Exercise details >> Each record needs to be retyped exactly, though its pictures should not appear.

========================

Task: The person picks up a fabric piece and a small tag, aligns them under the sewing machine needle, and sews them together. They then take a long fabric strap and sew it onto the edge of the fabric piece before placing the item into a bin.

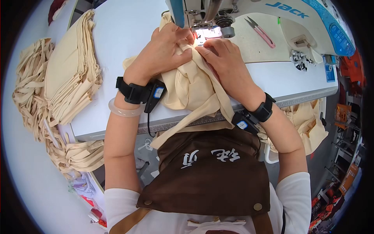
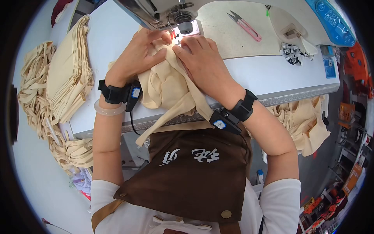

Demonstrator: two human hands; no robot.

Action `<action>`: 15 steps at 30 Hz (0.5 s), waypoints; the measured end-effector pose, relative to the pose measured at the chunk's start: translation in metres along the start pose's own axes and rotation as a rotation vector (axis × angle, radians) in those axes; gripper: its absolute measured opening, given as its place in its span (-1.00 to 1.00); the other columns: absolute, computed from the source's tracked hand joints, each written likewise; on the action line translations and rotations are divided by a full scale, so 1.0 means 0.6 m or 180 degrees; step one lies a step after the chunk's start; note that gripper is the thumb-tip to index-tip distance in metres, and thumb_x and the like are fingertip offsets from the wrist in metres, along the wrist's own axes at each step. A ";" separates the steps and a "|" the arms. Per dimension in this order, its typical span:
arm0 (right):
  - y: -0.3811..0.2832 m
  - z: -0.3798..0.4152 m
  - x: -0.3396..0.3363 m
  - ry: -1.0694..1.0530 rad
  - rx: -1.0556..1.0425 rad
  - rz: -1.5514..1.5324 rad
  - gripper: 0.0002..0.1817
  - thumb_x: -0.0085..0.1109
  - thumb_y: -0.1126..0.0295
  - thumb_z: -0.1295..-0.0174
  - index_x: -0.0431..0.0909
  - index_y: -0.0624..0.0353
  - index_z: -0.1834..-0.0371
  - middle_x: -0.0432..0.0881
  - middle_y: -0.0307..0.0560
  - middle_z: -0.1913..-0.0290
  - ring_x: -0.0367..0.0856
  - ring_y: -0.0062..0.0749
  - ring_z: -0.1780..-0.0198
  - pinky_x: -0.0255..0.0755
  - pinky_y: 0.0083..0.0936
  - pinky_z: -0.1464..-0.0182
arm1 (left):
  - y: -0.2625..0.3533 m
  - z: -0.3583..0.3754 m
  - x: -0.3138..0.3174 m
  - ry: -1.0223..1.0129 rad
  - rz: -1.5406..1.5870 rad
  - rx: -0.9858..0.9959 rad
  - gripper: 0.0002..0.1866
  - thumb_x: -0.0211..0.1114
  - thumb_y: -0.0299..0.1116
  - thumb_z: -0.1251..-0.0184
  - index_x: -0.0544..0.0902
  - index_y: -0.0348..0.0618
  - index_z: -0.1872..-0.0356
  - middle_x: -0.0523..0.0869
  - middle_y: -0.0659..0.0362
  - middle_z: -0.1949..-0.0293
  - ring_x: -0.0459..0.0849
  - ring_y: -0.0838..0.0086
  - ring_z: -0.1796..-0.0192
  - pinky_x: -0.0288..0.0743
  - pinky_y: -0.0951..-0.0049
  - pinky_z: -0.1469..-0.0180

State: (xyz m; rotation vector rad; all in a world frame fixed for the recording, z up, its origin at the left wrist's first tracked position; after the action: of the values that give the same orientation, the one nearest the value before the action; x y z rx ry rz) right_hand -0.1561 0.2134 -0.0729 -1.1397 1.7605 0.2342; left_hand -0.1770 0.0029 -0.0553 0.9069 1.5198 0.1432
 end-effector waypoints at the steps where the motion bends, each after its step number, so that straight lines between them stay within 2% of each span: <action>1: 0.000 0.000 0.000 0.0012 -0.0005 0.0009 -0.62 0.21 0.41 -0.28 0.54 0.09 -0.18 0.54 -0.04 -0.11 0.47 -0.15 -0.21 0.29 -0.19 -0.26 | -0.001 0.001 0.002 -0.0039 0.0032 -0.0056 -0.61 0.27 -0.16 -0.21 0.70 -0.08 -0.02 0.63 0.09 0.11 0.62 0.19 -0.01 0.28 0.15 -0.30; 8: -0.001 -0.001 0.003 0.0070 -0.0020 0.0028 -0.64 0.22 0.39 -0.29 0.54 0.09 -0.15 0.54 -0.07 -0.10 0.47 -0.17 -0.21 0.30 -0.20 -0.25 | 0.007 0.003 -0.004 0.0062 -0.0106 0.0059 -0.61 0.27 -0.15 -0.20 0.70 -0.12 0.01 0.64 0.09 0.13 0.60 0.19 0.02 0.29 0.18 -0.28; 15: -0.004 0.001 -0.001 0.0041 0.0039 0.0045 -0.63 0.22 0.39 -0.28 0.53 0.08 -0.17 0.53 -0.06 -0.11 0.47 -0.16 -0.22 0.30 -0.19 -0.25 | -0.006 -0.002 0.002 0.0130 0.0196 0.0033 -0.62 0.30 -0.16 -0.19 0.69 -0.11 0.01 0.66 0.12 0.13 0.59 0.23 -0.01 0.29 0.22 -0.27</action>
State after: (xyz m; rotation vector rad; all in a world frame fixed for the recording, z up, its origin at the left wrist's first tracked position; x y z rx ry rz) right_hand -0.1540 0.2127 -0.0720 -1.1227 1.7794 0.2250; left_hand -0.1792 0.0017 -0.0582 0.9647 1.5322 0.1997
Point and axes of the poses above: each hand's wrist, its own z-axis away from the middle knuckle, its own x-axis out of the palm, y = z × x, the point moved 2 cm from there along -z, towards the middle knuckle
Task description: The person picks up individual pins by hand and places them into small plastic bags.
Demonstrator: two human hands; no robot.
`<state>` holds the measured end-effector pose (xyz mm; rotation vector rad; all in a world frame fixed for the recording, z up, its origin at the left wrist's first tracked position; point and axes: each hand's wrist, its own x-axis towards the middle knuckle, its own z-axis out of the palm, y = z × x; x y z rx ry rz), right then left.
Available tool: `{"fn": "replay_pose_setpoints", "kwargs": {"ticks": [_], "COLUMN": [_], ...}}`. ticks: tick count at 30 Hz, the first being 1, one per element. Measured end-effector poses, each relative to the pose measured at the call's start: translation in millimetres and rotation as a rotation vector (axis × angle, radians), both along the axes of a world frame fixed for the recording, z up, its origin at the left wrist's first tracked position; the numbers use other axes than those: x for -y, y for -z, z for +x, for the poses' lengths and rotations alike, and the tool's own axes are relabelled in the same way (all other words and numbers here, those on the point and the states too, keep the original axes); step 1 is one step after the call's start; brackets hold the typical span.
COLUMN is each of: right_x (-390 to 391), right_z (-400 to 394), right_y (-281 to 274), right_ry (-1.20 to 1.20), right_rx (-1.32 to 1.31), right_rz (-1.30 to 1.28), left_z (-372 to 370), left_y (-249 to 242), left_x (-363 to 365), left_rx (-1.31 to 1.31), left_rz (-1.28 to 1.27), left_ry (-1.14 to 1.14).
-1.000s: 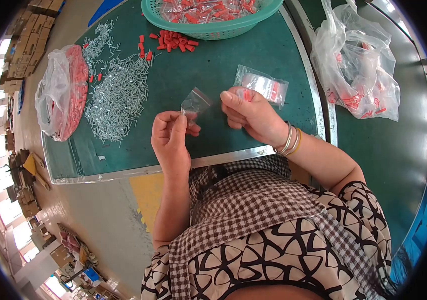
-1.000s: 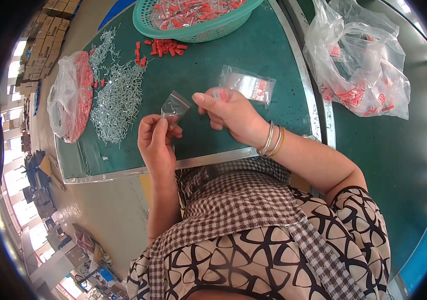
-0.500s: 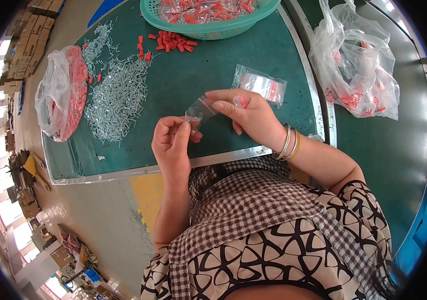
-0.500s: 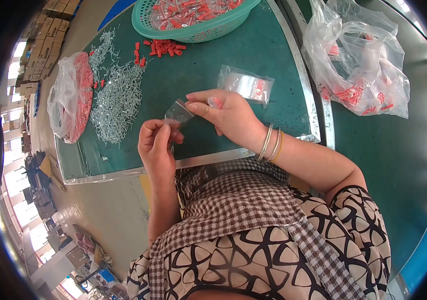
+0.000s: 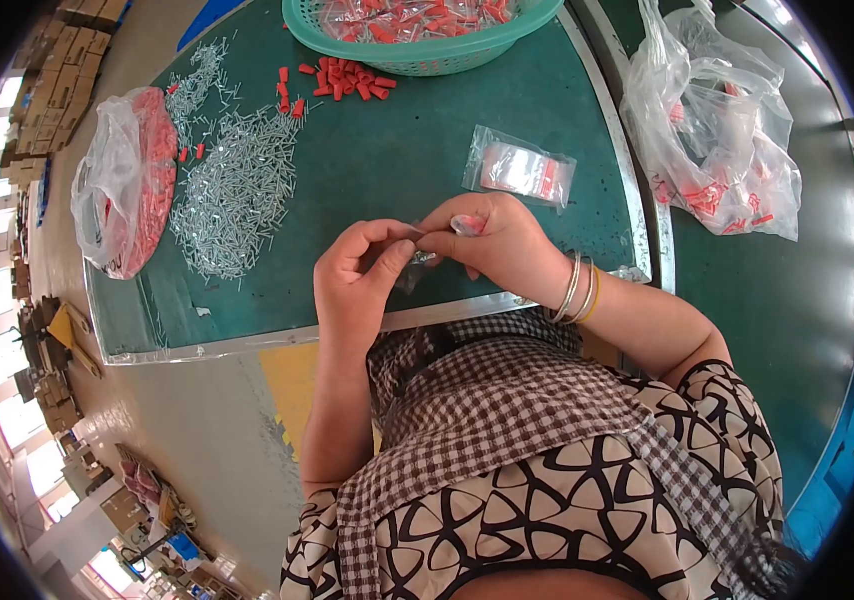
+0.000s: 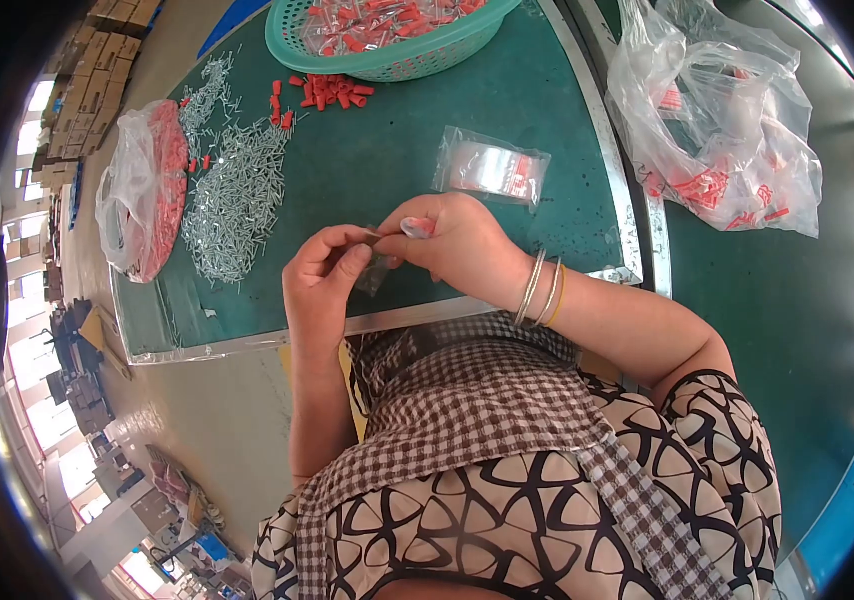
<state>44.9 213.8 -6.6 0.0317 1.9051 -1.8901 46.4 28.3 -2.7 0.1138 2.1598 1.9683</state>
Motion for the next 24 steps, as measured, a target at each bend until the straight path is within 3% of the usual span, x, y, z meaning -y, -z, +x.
{"fn": "replay_pose_setpoints", "kwargs": {"ticks": [4,10,13,19,24], "right_x": [2,5,6,4,2], "right_z": [-1,4,4,2,-1], "right_y": [4,1,6,7,-2], "right_ry": [0.023,-0.013,0.011,0.063,-0.024], "right_rx": [-0.022,-0.116,-0.107,0.059,0.070], "right_rz": [-0.036,0.144,0.115,-0.192,-0.105], "left_z": [2,6,7,0,-3], "left_y": [2,10,11,8,8], "left_x": [2,0,-2,5,8], "left_rx": [-0.003,-0.016,-0.032,-0.083,-0.126], "left_rz": [-0.085,-0.111,-0.127,-0.187,-0.214], "left_ry": [-0.055,-0.061,-0.065,-0.082,-0.057]}}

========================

Solution to the exercise >>
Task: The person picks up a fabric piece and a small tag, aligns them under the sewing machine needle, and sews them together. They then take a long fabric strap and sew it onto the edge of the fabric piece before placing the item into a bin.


Demonstrator: two human hands; no robot.

Action `<action>`: 15 steps at 30 Hz (0.5 s), waypoints; the measured end-effector pose, relative to the pose measured at the chunk's start: translation in metres along the start pose's own axes and rotation as a rotation vector (axis × angle, radians) in those axes; gripper: its absolute measured opening, given as its place in its span (-1.00 to 1.00); the other columns: absolute, computed from the source's tracked hand joints, each written likewise; on the action line translations and rotations are divided by a full scale, so 1.0 means 0.6 m or 180 degrees; step one lies a step after the chunk's start; note that gripper is the thumb-tip to index-tip distance in metres, and thumb_x and the like are fingertip offsets from the wrist in metres, along the wrist's own axes at each step. A ";" separates the steps and a "|" the arms. Per dimension in this order, its typical span:
arm0 (right):
  - y: -0.3811..0.2832 m
  - z: -0.3798..0.4152 m
  - x: -0.3396..0.3363 m
  - ry: -1.0694..1.0530 rad
  - rx: -1.0556..1.0425 rad
  - rz: -1.5514..1.5324 rad
  - gripper: 0.0002..0.1817
  - thumb_x: -0.0085..0.1109
  - thumb_y: -0.1126..0.0295
  - thumb_z: -0.1295..-0.0174
  - index_x: -0.0431..0.0909
  - index_y: -0.0624..0.0353
  - index_z: -0.1834..-0.0371
  - middle_x: -0.0432..0.0881
  - middle_y: -0.0307..0.0560
  - middle_z: -0.1913..-0.0290
  - ring_x: -0.0367..0.0856
  - ring_y: -0.0062..0.0749
  - ring_z: -0.1780..-0.0198
  - pinky_x: -0.0255..0.0755
  - pinky_y: 0.0083..0.0936
  - pinky_z: -0.1464..-0.0182
arm1 (left):
  - y: -0.2625..0.3533 m
  - z: -0.3583..0.3754 m
  - x: -0.3138..0.3174 m
  - ry: -1.0223..1.0129 rad
  - rz: -1.5406..1.5870 rad
  - rx: -0.9858..0.9959 rad
  - gripper: 0.0002..0.1866
  - thumb_x: -0.0211..0.1114
  - thumb_y: -0.0299..0.1116
  - thumb_z: -0.1251..-0.0184
  - index_x: -0.0544..0.0902
  - index_y: -0.0348..0.0618
  - index_z: -0.1872..-0.0356
  - middle_x: -0.0523..0.0869
  - middle_y: -0.0659..0.0362
  - middle_z: -0.1949..-0.0293
  - ring_x: -0.0459..0.0849
  - ring_y: -0.0838..0.0086
  - ring_z: -0.1796..-0.0192
  - pinky_x: -0.0288..0.0743
  - pinky_y: -0.0951..-0.0049
  - pinky_z: -0.1469..-0.0180

State: (xyz m; rotation vector rad; all in a world frame fixed for the recording, z up, its origin at the left wrist's first tracked position; after the action: of the values that give the same orientation, the one nearest the value before the action; x y z rx ry rz) right_hand -0.1561 0.2134 -0.0729 -1.1397 1.7605 0.2342; left_hand -0.1770 0.0029 -0.0553 0.9069 1.5198 0.1432
 end-effector waypoints at the steps where the motion bends, each after its step number, so that straight lines between them stay within 2% of each span: <action>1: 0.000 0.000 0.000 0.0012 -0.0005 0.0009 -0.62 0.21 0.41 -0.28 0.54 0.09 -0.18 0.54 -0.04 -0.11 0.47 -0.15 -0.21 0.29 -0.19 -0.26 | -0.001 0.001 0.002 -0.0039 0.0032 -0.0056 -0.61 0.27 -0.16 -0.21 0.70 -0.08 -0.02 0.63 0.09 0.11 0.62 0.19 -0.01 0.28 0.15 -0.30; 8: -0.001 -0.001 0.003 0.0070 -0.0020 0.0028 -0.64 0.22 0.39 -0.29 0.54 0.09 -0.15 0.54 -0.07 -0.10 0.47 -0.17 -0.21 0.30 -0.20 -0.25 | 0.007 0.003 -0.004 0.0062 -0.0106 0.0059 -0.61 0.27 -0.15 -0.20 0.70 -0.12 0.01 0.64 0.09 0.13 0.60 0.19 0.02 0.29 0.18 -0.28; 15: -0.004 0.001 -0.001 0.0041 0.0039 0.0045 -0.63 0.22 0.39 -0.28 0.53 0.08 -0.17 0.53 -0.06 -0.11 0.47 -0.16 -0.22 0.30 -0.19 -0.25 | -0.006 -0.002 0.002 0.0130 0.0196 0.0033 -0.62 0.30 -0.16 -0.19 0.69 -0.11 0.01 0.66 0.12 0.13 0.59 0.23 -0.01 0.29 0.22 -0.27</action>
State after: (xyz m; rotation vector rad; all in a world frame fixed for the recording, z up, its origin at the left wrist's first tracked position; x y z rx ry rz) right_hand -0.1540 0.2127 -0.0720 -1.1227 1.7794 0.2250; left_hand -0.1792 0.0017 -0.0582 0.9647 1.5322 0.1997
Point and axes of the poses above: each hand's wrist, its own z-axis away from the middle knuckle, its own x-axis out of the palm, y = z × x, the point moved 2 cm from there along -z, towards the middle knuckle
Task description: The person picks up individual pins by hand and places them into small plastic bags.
Demonstrator: two human hands; no robot.
`<state>` holds the measured end-effector pose (xyz mm; rotation vector rad; all in a world frame fixed for the recording, z up, its origin at the left wrist's first tracked position; point and axes: each hand's wrist, its own x-axis towards the middle knuckle, its own z-axis out of the palm, y = z × x; x y z rx ry rz), right then left.
Available tool: `{"fn": "replay_pose_setpoints", "kwargs": {"ticks": [_], "COLUMN": [_], ...}}`. ticks: tick count at 30 Hz, the first being 1, one per element. Measured end-effector poses, each relative to the pose measured at the call's start: translation in millimetres and rotation as a rotation vector (axis × angle, radians), both along the axes of a world frame fixed for the recording, z up, its origin at the left wrist's first tracked position; the numbers use other axes than those: x for -y, y for -z, z for +x, for the poses' lengths and rotations alike, and the tool's own axes are relabelled in the same way (all other words and numbers here, those on the point and the states too, keep the original axes); step 1 is one step after the call's start; brackets hold the typical span.
COLUMN is each of: right_x (-390 to 391), right_z (-400 to 394), right_y (-281 to 274), right_ry (-1.20 to 1.20), right_rx (-1.32 to 1.31), right_rz (-1.30 to 1.28), left_z (-372 to 370), left_y (-249 to 242), left_x (-363 to 365), left_rx (-1.31 to 1.31), left_rz (-1.28 to 1.27), left_ry (-1.14 to 1.14).
-1.000s: 
-1.000s: 
-0.500s: 
-0.500s: 
+0.000s: 
+0.000s: 
<state>44.9 213.8 -6.6 0.0317 1.9051 -1.8901 46.4 28.3 -2.7 0.1138 2.1598 1.9683</state>
Motion for the next 24 steps, as measured, a target at each bend until the straight path is within 3% of the usual span, x, y, z meaning -y, -z, +x.
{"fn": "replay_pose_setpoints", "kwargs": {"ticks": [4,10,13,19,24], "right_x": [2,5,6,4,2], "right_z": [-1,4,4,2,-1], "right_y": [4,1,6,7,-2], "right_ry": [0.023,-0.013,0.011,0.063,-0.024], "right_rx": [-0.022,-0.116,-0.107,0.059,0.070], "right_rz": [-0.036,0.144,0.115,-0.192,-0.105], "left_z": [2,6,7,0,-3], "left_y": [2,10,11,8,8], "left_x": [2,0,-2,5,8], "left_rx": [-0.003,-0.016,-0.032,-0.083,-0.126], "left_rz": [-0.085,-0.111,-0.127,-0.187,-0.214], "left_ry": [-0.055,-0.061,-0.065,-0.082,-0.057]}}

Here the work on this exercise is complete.